Mayday said:
Hey, I'm interested in this whole LODding technique, could you elaborate on how to improve the method used in Oblivion?
Well, LoD stands for "Levels of Detail" and there just aint enough levels in Oblivion.
I'll be the first one to admit that Oblivion looks pretty good when you're standing right next to stuff, well except for people. :shock: The mountains in the far, far, distance also look OK. It does a piss-poor job of blending one into the other.
The first problem you notice is that the ground textures start to repeat obviously when they are more then a few feet away:
http://www.rpgcodex.com/images/news/View%205.JPG
Check out the grass just to the left of the cursor. See how it looks like a patchwork quilt? There are plenty of techniques to blend textures will smaller and smaller ones as they get farther away. Morrowind had, I think, six levels of this. The "quilt effect" was much less noticeable there. Also using better made textures can reduce this.
Also look at that same image just above the cursor. See how the grass goes from a high-res texture, to an ultra-low one? Just, BAM! Guar shit. Properly done this would be filtered to gradually fade from one to the next so the seam was a blend of the two textures. Also an interim level, or two, of medium detail textures would lessen the effect.
A third issue is the grid system. See how the high-res grass is applied to a square section of ground? A certain number of squares around the player are loaded with the high-res stuff, and the rest get the guar shit. It looks very unnatural. Properly done the engine would apply the high-res stuff in a circle around the player, and blend to lower-res ones as the radius from the player increases. Smoothly blended, not all looking like a checkerboard.
Then we have the LoD models:
http://www.rpgcodex.com/images/news/Disneyland%203.JPG
See how the houses look like little cubes? And they bear only a passing resemblance with the actual buildings inside Anvil? One can sub in a low polygon model as the player gets farther away. Only they've gone far too low a detail, far too soon. Notice also that the castle keep is visible, but the lighthouse right next to it is completely gone?

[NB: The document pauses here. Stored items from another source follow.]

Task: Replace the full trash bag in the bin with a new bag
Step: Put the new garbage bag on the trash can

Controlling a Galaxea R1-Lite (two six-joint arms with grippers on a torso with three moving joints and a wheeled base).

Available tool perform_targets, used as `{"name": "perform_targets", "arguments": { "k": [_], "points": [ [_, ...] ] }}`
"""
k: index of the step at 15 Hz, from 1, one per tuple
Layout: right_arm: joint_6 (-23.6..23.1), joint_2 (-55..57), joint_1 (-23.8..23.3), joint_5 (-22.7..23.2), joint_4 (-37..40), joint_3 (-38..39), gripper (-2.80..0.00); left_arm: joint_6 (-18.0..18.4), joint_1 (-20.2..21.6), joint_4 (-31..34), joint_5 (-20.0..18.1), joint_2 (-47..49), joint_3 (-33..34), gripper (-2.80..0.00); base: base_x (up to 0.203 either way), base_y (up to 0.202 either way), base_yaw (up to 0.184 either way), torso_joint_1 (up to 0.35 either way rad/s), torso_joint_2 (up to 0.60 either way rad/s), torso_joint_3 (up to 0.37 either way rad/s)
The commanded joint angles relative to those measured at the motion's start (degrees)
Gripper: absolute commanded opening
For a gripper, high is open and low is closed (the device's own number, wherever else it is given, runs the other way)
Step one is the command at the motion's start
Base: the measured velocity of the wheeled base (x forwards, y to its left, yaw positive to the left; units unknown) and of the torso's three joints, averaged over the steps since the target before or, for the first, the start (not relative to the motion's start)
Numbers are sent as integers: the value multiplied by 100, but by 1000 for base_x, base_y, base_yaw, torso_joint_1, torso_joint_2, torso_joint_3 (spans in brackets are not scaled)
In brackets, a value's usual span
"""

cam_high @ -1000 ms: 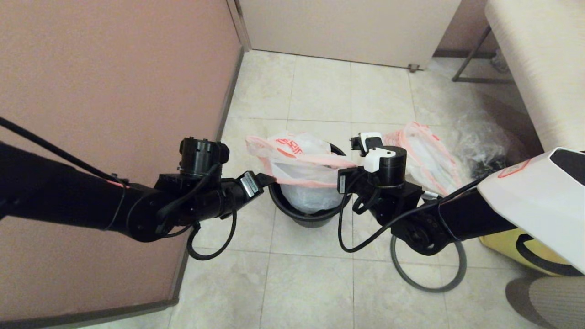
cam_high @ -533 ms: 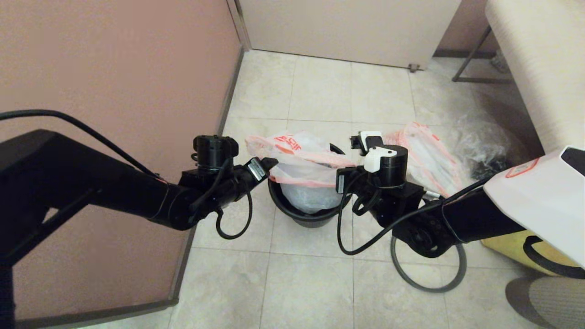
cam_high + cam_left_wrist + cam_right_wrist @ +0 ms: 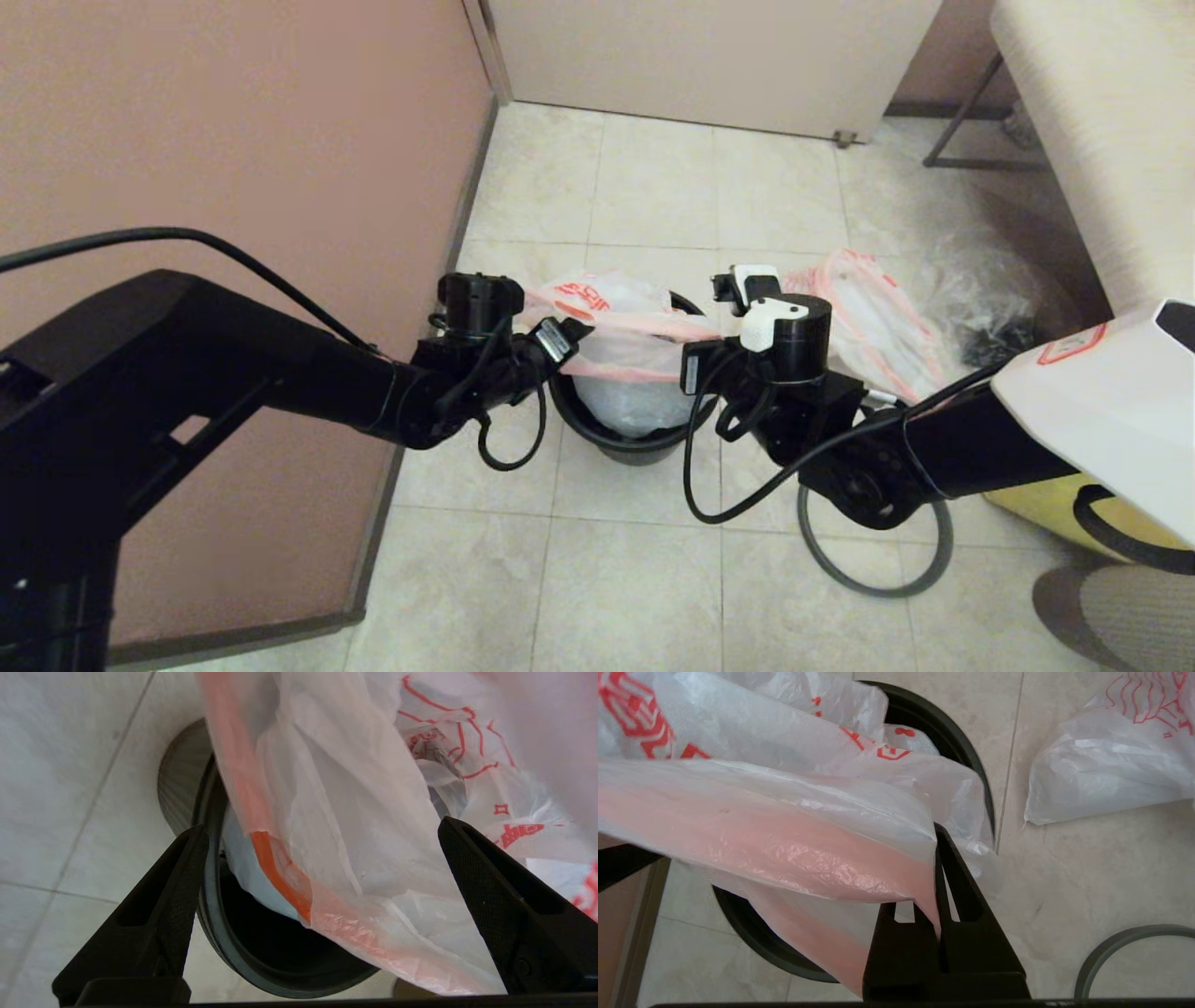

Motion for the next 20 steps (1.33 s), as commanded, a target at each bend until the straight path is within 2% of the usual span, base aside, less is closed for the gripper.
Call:
{"name": "perform_targets", "arguments": {
  "k": [1, 7, 8, 13, 17, 20],
  "points": [
    [9, -3, 2, -15, -26, 1, -280, -119, -6, -21, -140, 19, 8, 0, 0, 0, 0, 0, 0, 0],
    [18, -30, 2, -6, -26, 0, -280, -446, -104, -50, -442, 280, -409, 0, 0, 0, 0, 0, 0, 0],
    [18, -28, 2, -6, -26, -8, -280, -452, -129, -50, -443, 338, -458, -280, 0, 0, 0, 0, 0, 0],
    [27, -13, -7, -6, -26, 36, -280, -458, -147, -38, -389, 461, -647, -280, 0, 0, 0, 0, 0, 0],
    [87, -115, -26, -8, -37, 524, -280, -415, -96, -70, -364, -157, 146, -280, 0, 0, 0, 0, 0, 0],
    [180, -180, -23, -13, -26, 912, -280, -366, -43, -71, -364, -277, 584, -280, 0, 0, 0, 0, 0, 0]
  ]
}}
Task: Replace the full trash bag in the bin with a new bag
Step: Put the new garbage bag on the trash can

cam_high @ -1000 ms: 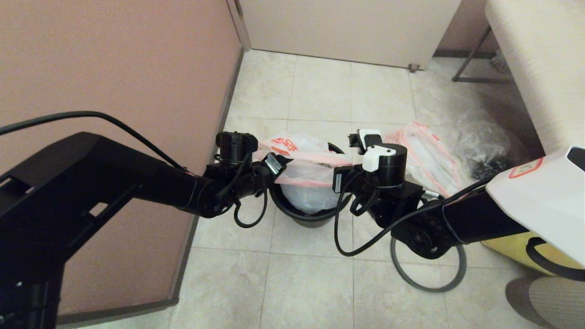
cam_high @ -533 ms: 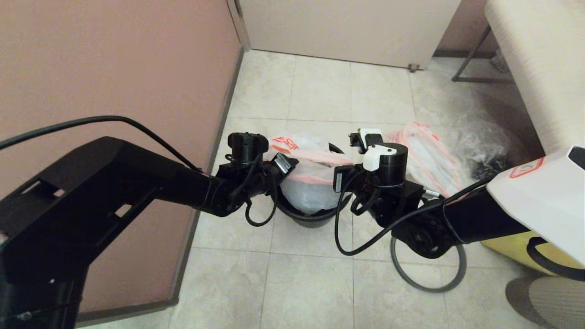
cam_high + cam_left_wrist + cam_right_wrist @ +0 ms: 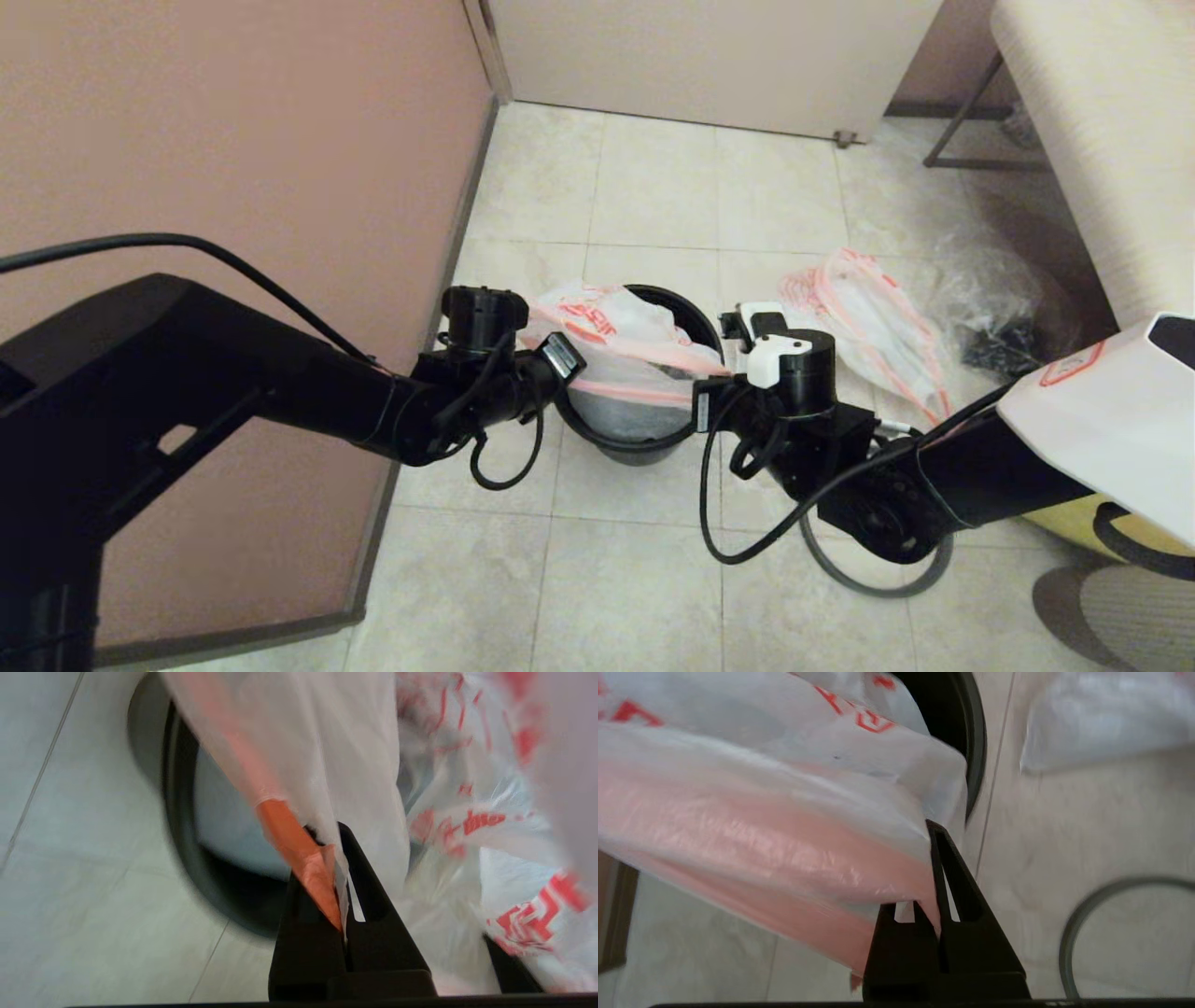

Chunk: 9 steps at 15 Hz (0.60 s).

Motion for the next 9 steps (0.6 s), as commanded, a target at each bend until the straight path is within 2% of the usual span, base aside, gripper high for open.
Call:
{"name": "perform_targets", "arguments": {
  "k": [1, 3, 5, 9],
  "points": [
    [18, -81, 15, -26, 8, 219, -280, 16, 32, -17, 12, -211, 322, -280, 0, 0, 0, 0, 0, 0],
    [34, -19, 33, -27, 61, 391, -280, 199, 26, -50, 12, -261, 729, -280, 0, 0, 0, 0, 0, 0],
    [79, 233, 34, -22, 57, 449, -280, 288, 27, -406, 12, -173, 1090, -280, 0, 0, 0, 0, 0, 0],
    [92, 628, 13, -9, 54, 418, -280, 493, -129, -532, 2, 90, 1432, -280, 0, 0, 0, 0, 0, 0]
  ]
}}
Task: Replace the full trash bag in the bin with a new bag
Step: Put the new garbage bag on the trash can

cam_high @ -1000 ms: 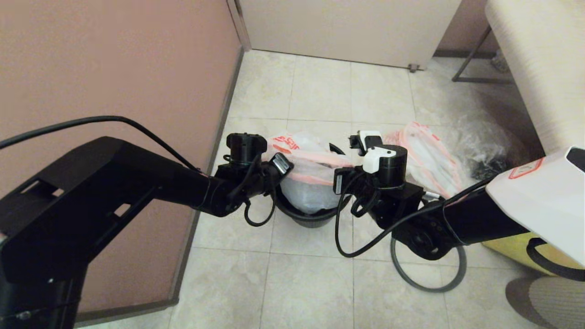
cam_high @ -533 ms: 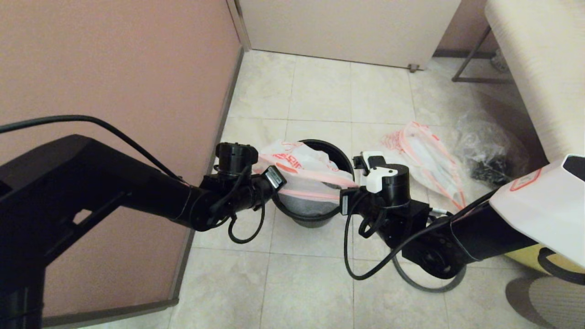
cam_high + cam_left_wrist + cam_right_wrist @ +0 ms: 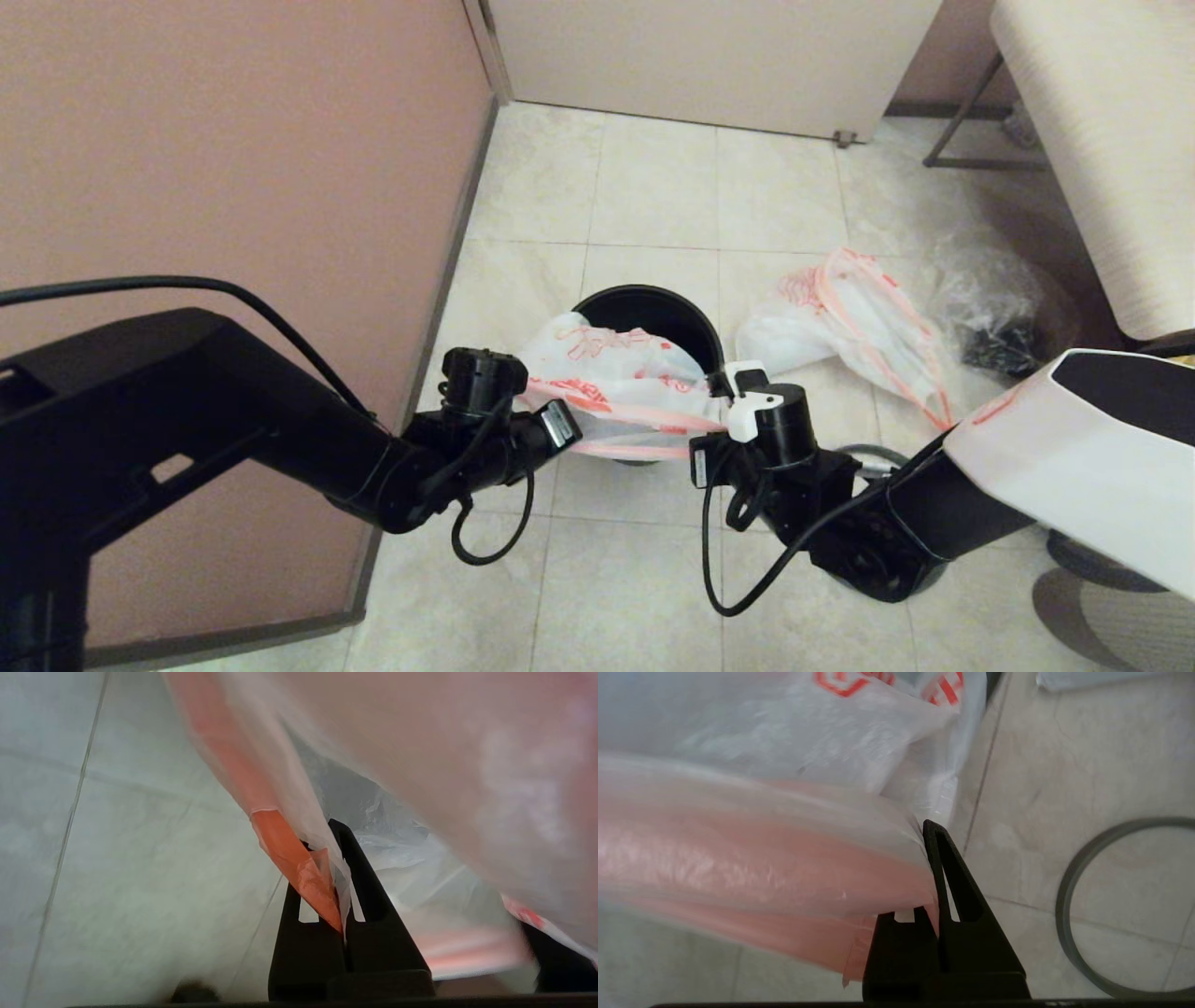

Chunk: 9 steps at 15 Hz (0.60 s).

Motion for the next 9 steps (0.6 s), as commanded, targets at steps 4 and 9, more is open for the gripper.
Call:
{"name": "perform_targets", "arguments": {
  "k": [4, 9],
  "points": [
    [2, 535, -44, 190, -83, -179, -280, 293, -129, 27, 22, 347, 127, -280, 0, 0, 0, 0, 0, 0],
    [-150, 780, -231, 310, -66, -806, -280, 988, -101, 194, 513, 836, -234, -280, 0, 0, 0, 0, 0, 0]
  ]
}}
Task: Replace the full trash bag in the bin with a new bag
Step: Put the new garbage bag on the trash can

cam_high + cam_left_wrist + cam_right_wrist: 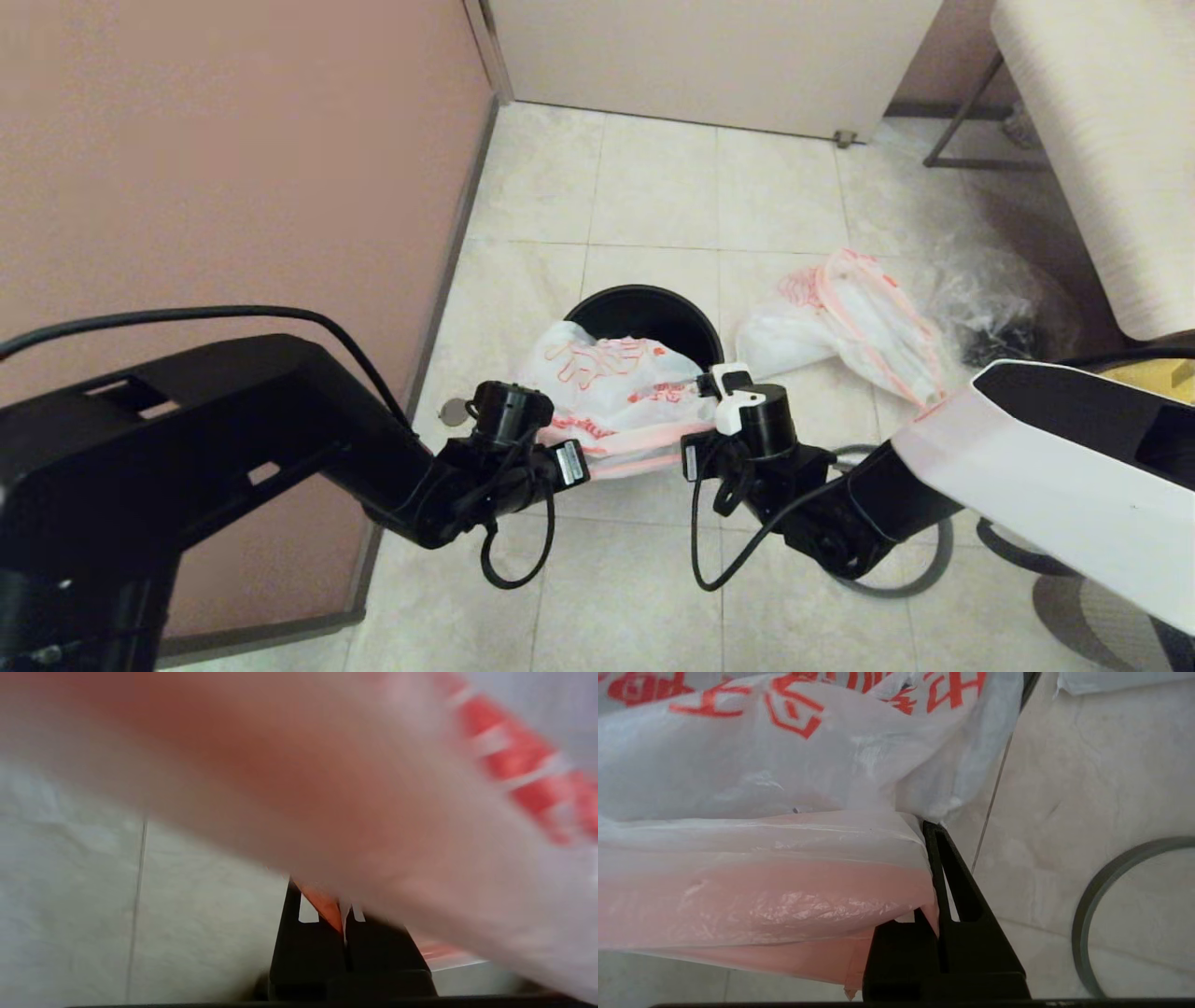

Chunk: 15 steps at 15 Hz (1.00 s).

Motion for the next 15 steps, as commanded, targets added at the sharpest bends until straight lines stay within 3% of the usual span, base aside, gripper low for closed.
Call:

Only the major cites have any kind of LoD models. Notice how you can go waaay up into the mountains and still see the Imperial City? Yet, when you stand outside the Imperial City the hills look barren. They should be littered with forts, ruins, and towns. Imagine how cool that would look! They only bothered with the low-detail models for a couple of buildings. The engine could easily handle LoD models for most buildings, look how few polys are in that Anvil shot, like twelve per house! Plus a medium detail version in the middle would avoid the rinky-dink look when the player is only on a nearby hill.
It is easy to generate these low detail models in 3Ds Max, especially if you build the models with LoD in mind. Very little extra development time from the modelers.
Worst of all, IMO, is the "pop". As you move around all the things I mentioned "pop" into or out of view. All of them on this grid system too - so whole checkerboard squares, like an acre across, pop into view. Very disconcerting. Things should fade slowly into high detail, with more levels between high and low.
What I don't understand is how they managed to get SpeedTree to work as badly as the rest of their game? Try any of the demos, the one I played were released years before Oblivion. Lots more trees. They fade almost imperceptibly through six or eight levels of detail, with no annoying pop-in grids. Even the grass works better. How they managed to fuck up a turn-key tree solution is beyond me.
This did have somewhat of an effect on gameplay for me too. (just so I don't get flamed for being a graphics weenie) I found it very tedious and annoying exploring the hills around the Imperial City. You can clearly see the hills from the city, but the only detail you get is the rough idea of a road. Not until you go out there, fighting off something every two steps, do you get an idea of the lay of the land. Enormous forts simply pop up just before you stumble upon them. Then disappear before you reach the next town. Impossible to get a feel for what's where, and formulate a game plan. You really have to stumble around and take notes, or consult the map, when you could be seeing this stuff on-screen.